O suicídio é um problema de saúde pública no Brasil e os casos têm crescido principalmente entre os jovens. De acordo com a Organização Mundial da Saúde (OMS), o suicídio já é a segunda causa de morte entre jovens de 15 a 29 anos, no mundo. No Brasil, já é a quarta maior. Dados da OMS apontam que 32 brasileiros se suicidam diariamente.

O arcebispo de Belo Horizonte (MG) e presidente da Conferência Nacional dos Bispos do Brasil (CNBB), dom Walmor Oliveira de Azevedo, escreveu um artigo que chama a atenção para essa problemática do suicídio. Com o título: “Uma pessoa vale mais”, o artigo cita a francesa, fundadora da Congregação das Irmãs do Bom Pastor, Santa Maria Eufrásia Pelletier, que há duzentos anos atrás, gritou misticamente: “Uma pessoa vale mais que o mundo”.

Segundo o artigo, ela gritou, especialmente, em defesa da mulher, naquela época, pouco valorizada e reconhecida. Esse gesto precisa ecoar no coração da sociedade pós-moderna para o enfrentamento de tudo aquilo que empurra para o alto, de modo assustador, as estatísticas dos milhares de seres humanos que desistem de viver. É uma situação alarmante.

Dom Walmor aponta no texto que: “a cada 40 segundos uma pessoa, no mundo, se suicida. Esses números, algumas vezes omitidos em respeito à dor daqueles que vivem o luto, ou por falta de coragem de se dedicar a um complexo problema e, ainda, quem sabe, pela indiferença gélida que compassa as dinâmicas da atualidade, comprovam a urgência de entendimentos e de reações que impulsionem a recuperação daquilo que, após perdido, faz a vida também perder o seu sentido”.

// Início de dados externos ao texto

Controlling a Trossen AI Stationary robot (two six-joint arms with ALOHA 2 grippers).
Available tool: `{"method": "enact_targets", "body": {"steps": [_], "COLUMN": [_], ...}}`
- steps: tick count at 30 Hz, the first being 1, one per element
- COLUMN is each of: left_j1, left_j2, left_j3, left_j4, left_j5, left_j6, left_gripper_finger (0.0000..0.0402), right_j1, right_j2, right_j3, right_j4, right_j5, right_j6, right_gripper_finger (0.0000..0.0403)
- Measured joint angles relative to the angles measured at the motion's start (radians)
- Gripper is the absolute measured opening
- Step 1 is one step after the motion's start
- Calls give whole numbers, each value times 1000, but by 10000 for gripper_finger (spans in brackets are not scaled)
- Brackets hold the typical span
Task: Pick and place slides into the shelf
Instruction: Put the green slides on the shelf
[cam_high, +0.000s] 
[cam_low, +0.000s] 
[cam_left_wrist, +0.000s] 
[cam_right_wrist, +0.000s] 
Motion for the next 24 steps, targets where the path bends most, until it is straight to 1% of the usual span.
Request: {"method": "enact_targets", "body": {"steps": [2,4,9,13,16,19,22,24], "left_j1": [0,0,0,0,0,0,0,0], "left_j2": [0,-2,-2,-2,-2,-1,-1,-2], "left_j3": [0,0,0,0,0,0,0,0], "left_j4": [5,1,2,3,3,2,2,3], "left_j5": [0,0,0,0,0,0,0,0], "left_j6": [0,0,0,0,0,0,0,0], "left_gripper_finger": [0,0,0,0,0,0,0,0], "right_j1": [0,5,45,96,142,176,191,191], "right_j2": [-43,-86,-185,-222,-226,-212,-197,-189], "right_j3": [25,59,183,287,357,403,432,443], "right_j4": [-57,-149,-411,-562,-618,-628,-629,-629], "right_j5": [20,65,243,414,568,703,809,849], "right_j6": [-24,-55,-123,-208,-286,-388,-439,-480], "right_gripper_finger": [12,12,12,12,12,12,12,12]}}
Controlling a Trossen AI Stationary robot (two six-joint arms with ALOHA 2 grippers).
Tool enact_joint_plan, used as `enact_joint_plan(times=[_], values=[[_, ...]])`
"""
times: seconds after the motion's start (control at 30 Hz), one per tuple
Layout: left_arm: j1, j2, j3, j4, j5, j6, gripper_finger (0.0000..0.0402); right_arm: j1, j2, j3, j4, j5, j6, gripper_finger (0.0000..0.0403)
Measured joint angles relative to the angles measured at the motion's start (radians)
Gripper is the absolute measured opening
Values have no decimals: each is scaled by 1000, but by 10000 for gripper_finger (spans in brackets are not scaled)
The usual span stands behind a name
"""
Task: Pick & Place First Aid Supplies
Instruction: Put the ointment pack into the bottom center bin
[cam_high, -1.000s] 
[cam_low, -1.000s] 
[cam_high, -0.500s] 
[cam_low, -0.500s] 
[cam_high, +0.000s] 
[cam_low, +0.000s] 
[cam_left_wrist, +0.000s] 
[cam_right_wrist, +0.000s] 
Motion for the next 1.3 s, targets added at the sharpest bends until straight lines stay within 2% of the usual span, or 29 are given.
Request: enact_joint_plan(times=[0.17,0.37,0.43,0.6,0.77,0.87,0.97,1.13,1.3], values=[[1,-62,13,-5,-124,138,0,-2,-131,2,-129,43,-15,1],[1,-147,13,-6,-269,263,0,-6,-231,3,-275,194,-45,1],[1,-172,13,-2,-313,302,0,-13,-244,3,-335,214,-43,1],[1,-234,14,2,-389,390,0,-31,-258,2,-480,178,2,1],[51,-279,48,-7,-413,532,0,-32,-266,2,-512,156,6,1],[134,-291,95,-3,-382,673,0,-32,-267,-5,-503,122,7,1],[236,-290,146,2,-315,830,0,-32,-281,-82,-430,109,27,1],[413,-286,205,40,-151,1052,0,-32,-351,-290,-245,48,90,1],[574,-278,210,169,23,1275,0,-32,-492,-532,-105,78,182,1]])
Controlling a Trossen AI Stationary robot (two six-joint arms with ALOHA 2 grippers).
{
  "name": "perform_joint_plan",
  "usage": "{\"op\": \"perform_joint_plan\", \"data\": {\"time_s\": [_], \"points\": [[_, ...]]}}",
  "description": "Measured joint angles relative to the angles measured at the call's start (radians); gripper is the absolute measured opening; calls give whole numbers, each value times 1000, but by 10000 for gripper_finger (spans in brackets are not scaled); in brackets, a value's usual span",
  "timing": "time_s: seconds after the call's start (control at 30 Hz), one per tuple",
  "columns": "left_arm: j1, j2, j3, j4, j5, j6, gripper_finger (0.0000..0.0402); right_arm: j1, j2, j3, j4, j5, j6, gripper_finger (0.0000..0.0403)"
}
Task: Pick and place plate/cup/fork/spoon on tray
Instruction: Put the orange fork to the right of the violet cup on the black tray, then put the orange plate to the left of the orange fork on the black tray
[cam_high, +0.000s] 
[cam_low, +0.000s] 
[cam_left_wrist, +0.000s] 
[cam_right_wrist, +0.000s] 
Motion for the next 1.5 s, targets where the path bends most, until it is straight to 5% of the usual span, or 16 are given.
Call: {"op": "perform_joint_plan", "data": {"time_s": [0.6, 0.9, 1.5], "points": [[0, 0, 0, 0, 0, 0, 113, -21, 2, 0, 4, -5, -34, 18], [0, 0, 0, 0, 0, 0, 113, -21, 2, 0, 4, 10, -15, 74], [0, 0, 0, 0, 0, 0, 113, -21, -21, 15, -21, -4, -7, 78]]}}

Segundo a OMS, nove em cada dez mortes por suicídio podem ser evitadas. A prevenção é fundamental para reverter essa situação, garantindo ajuda e atenção adequadas. Para a organização, a primeira medida preventiva é a educação. É preciso perder o medo de se falar sobre o assunto.

Com o tema: o #ComoVaiVocê, a campanha do setembro amarelo deste ano busca chamar a atenção da população sobre a importância dessa discussão. De acordo com o Centro de Valorização da Vida (CVV), a sociedade em geral precisa reconhecer sinais, diferenciar mitos e verdades, ouvir profissionais e ter acesso a formas de apoio.

Segundo o CVV, falar também é a melhor solução já que a pessoa que pensa em suicídio sofre uma grande dor e não vê saída para ela. Em geral, quem pensa em suicídio não quer necessariamente morrer, mas fazer aquela dor sair, mas não sabe como.

“É oportuno e necessário pensar o alcance e o significado da afirmação: “Uma pessoa vale mais que o mundo”. O tesouro do mundo é cada pessoa. O mundo só tem sentido pelo valor inestimável de cada pessoa”, afirma dom Walmor no artigo.

E continua: “A fé cristã tem indicações preciosas ao promover o encontro de cada pessoa com Jesus Cristo. Assim, possibilita a reorientação permanente na perspectiva do amor que dá sentido ao viver, mesmo diante de dificuldades e das labutas mais desafiadoras, até mesmo quando se chega ao limite do martírio”.

Dom Walmor finaliza o texto dizendo que: “O alarme do suicídio põe no horizonte as urgências de um novo modo de se pensar a vida”.